ESTUDO DE CASO DO DISCURSO DO DEPUTADO FEDERAL NIKOLAS FERREIRA, NO DIA 08 DE MARÇO DE 2023

1 IMUNIDADE PARLAMENTAR

                  A imunidade parlamentar, ao contrário do que muitos pensam não é um privilégio, mas um conjunto de prerrogativas para assegurar o livre exercício da função parlamentar. O privilégio diz respeito à pessoa, já a prerrogativa é da função.

                  Há duas espécies de imunidade parlamentar: a imunidade material (sobre palavras e votos) e a imunidade formal (processual), dividindo-se esta última em quanto à prisão e quanto ao processo. Nosso foco aqui será apenas na imunidade material.

1.1 – IMUNIDADE MATERIAL

                  A imunidade material consiste na impossibilidade do parlamentar ser responsabilizado penal e civilmente por opiniões, palavras e votos. Tem sua previsão no art. 53, caput, da CF/88: “Os Deputados e Senadores são invioláveis, civil e penalmente, por quaisquer de suas opiniões, palavras e votos”.

                  Assim, não será o parlamentar obrigado a indenizar danos materiais ou morais, decorrentes de suas palavras, ainda que sejam ofensivas.

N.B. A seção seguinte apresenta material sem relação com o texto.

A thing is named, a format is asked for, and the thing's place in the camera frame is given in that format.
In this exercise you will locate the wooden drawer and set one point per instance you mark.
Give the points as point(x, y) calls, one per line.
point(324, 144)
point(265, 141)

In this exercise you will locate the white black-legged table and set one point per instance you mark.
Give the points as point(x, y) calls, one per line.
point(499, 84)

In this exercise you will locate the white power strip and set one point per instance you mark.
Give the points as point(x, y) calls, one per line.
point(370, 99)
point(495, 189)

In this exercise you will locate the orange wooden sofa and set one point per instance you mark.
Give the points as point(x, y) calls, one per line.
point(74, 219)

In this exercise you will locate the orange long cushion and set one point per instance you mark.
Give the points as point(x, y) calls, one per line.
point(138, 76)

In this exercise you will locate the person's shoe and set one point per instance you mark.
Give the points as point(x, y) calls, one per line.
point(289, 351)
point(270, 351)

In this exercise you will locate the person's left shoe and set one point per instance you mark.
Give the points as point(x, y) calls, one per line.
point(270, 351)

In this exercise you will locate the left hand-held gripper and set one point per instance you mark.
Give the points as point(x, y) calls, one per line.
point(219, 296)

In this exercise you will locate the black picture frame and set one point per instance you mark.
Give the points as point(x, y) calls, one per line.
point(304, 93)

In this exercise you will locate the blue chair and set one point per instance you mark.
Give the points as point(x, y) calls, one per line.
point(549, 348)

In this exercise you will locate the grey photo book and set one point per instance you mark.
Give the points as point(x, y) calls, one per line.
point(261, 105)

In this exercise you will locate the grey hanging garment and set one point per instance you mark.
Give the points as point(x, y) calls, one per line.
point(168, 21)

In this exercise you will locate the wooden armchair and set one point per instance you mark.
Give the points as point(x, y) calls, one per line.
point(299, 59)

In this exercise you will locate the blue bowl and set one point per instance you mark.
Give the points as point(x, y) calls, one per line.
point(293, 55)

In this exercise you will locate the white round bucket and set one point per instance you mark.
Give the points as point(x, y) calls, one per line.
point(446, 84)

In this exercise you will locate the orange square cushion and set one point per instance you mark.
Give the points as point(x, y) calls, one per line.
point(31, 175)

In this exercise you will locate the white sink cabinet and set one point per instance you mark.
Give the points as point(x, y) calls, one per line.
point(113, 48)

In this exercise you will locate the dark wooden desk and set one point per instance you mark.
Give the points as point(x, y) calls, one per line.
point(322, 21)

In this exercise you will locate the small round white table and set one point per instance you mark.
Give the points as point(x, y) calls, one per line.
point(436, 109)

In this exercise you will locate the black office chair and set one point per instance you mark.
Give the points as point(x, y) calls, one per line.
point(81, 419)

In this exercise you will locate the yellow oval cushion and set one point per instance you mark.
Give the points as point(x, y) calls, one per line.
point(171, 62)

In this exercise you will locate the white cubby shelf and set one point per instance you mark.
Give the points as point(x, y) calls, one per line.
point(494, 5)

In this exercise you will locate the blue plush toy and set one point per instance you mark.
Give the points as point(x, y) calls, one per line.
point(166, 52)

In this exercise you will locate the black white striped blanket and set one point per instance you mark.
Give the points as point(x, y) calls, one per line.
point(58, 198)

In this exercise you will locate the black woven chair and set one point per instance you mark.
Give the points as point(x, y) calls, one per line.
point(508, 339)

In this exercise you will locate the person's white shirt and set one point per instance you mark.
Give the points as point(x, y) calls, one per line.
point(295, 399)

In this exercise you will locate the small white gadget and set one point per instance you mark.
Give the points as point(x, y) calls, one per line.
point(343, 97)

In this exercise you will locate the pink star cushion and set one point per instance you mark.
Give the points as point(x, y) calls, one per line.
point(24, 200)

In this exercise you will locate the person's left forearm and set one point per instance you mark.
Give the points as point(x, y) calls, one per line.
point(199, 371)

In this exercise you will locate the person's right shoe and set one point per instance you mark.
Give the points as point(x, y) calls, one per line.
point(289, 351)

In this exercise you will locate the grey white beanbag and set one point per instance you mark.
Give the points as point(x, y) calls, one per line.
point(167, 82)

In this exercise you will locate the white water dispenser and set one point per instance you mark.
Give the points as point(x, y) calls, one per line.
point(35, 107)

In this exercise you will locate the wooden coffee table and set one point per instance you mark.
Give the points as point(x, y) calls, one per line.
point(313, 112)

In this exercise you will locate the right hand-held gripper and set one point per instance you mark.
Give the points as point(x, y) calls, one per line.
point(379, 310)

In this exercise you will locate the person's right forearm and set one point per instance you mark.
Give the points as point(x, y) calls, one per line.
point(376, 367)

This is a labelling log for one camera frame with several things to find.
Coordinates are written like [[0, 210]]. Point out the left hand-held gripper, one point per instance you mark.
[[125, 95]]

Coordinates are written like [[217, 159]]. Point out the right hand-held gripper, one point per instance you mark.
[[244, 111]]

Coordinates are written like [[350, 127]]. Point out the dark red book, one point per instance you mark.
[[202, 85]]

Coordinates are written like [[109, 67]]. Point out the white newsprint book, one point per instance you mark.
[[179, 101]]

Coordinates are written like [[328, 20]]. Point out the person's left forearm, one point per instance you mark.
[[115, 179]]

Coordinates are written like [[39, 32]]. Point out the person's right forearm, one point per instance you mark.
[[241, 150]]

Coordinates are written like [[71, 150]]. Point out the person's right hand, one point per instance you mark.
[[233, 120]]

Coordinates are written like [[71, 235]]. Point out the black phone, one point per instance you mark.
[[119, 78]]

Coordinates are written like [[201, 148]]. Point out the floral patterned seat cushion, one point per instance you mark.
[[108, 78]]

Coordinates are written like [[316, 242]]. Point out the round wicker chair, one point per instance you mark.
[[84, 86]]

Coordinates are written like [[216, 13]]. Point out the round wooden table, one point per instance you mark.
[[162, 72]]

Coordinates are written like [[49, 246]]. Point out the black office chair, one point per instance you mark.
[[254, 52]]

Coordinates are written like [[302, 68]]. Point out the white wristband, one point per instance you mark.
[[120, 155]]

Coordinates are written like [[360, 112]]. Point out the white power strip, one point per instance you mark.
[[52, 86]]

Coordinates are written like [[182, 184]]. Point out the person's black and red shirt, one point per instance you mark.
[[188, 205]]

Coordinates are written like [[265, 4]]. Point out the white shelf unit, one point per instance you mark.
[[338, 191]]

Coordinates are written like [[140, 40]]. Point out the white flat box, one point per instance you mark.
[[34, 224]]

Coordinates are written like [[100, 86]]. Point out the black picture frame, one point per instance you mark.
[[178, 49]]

                  Segundo o professor Flávio Martins (2021, p. 1324) o parlamentar também não responderá penalmente por suas palavras, não respondendo por crime contra a honra, apologia ao crime, ameaça, racismo e etc. Porém, poderá ser responsabilizado politicamente por suas opiniões palavras e votos, podendo perder o mandato por quebra de decoro parlamentar, conforme art. 55, inciso II, da CF/88.

                 

1.2  IMUNIDADE DENTRO E FORA DO PARLAMENTO

A imunidade material não está restrita às palavras proferidas dentro do parlamento, conforme já consolidado pelo STF. Contudo, a Suprema corte entende que para estar coberto pelo manto da imunidade material, as palavras proferidas pelo parlamentar devem guardar relação direta com a função parlamentar, ou seja, ele deve estar no momento em que as profere, no desempenho do seu mandato. (RE 463.671)

1.2.1  IMUNIDADE ABSOLUTA E RELATIVA

                  Por isso, o STF faz uma distinção: quando as palavras forem proferidas no plenário das respectivas casas (Câmara ou Senado), a imunidade é absoluta (significa que não pode ser afastada em hipótese alguma), não importando o conteúdo das declarações.

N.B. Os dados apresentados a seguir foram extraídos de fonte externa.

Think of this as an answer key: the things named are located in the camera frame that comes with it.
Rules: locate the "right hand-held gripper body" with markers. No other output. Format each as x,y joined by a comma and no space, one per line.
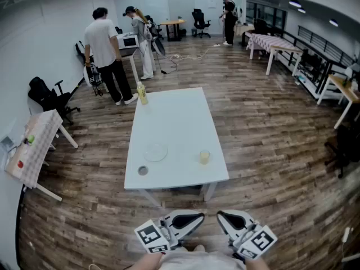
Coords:
257,242

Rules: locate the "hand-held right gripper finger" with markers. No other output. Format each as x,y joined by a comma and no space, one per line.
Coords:
239,214
226,228

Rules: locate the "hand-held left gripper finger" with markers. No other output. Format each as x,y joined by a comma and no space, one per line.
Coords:
191,229
187,212

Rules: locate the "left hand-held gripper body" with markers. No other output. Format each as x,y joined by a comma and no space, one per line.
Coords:
152,236

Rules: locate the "clear glass plate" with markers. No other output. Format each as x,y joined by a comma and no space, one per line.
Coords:
155,152

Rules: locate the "person's right forearm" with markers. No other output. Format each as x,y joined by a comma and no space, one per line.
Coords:
257,264

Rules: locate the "person's left forearm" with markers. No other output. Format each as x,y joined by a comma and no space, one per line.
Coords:
144,263

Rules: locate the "person's white shoe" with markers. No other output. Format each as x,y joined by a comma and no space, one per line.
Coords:
199,247

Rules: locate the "person's white top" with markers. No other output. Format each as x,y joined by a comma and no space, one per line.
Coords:
199,261

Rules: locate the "round grey table grommet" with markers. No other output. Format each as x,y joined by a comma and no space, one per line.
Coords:
143,170

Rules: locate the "yellow drink bottle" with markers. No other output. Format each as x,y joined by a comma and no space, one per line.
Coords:
142,94

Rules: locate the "black office chair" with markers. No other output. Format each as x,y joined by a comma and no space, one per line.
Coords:
199,21
347,145
45,96
80,52

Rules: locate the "checked cloth side table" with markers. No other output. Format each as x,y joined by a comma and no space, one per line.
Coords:
39,139

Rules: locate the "red apple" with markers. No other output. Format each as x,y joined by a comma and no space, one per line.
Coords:
20,164

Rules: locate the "green apple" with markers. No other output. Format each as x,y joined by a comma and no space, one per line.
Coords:
31,139

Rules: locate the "dark top white-leg table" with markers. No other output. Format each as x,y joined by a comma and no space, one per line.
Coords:
132,59

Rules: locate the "wooden desk with white legs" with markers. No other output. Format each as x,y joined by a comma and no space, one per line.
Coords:
341,86

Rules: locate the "black oval panel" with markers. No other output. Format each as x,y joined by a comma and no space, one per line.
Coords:
159,46

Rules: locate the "checked cloth long table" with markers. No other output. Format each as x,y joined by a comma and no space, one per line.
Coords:
267,41

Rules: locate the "white microwave oven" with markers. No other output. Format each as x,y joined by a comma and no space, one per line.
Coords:
128,41

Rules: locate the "beige cloth table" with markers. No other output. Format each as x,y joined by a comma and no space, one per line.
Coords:
243,28

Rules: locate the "black metal railing shelf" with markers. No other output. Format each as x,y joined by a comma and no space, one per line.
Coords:
317,42

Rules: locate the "round wooden desk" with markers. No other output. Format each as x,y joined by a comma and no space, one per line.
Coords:
173,22

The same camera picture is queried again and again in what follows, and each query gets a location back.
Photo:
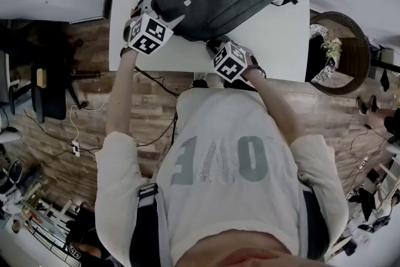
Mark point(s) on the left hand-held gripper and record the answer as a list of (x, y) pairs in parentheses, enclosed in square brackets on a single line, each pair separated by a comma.
[(147, 34)]

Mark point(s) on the white sneaker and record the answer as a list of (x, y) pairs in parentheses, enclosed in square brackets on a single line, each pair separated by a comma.
[(200, 76)]

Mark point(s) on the person's head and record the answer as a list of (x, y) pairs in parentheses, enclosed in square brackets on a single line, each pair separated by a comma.
[(243, 254)]

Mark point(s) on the person's dark trousers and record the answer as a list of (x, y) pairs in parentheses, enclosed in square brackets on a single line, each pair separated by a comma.
[(237, 86)]

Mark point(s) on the black white patterned cushion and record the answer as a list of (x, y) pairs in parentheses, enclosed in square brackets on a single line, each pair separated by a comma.
[(325, 73)]

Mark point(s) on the black hanging cloth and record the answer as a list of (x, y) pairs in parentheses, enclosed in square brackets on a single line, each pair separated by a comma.
[(385, 81)]

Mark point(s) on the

                  Quando forem proferidas fora do recinto do parlamento, a imunidade será relativa (podendo ser afastada, caso não tenha relação com o desempenho da função). (inq. 390 e 1710 – STF)

1.3 – IMUNIDADE MATERIAL – CASOS ENVOLVENDO PARLAMENTARES

Quando da votação do processo de Impeachment da Presidente Dilma, o então Deputado Federal Jair Bolsonaro prestou uma homenagem ao Coronel do Exército Carlos Brilhante Ustra. O Partido Verde ajuizou uma representação contra ele, alegando que o parlamentar teria praticado apologia à tortura.  Resumidamente, o então Deputado Jair Bolsonaro não foi responsabilizado criminalmente, porque entendeu-se que ele estava no plenário da casa e coberto pelo manto da imunidade parlamentar material.  Houve uma representação no Conselho de ética da Câmara dos Deputados, por quebra de decoro parlamentar, sendo arquivada por 9 votos a 1. (MARTINS, 2021, p. 1324)

                  Em outro caso analisado pela Corte Constitucional, o Deputado Federal Daniel Silveira foi preso em flagrante, processado e condenado por fazer críticas e ameaças aos Ministros do STF, dentre outros. No caso, a Suprema Corte entendeu que no momento em que proferiu as críticas não estava no exercício, nem em razão da função parlamentar, por isso a imunidade (relativa) foi afastada. Tendo ele sido condenado penalmente. (Fonte: Site do STF)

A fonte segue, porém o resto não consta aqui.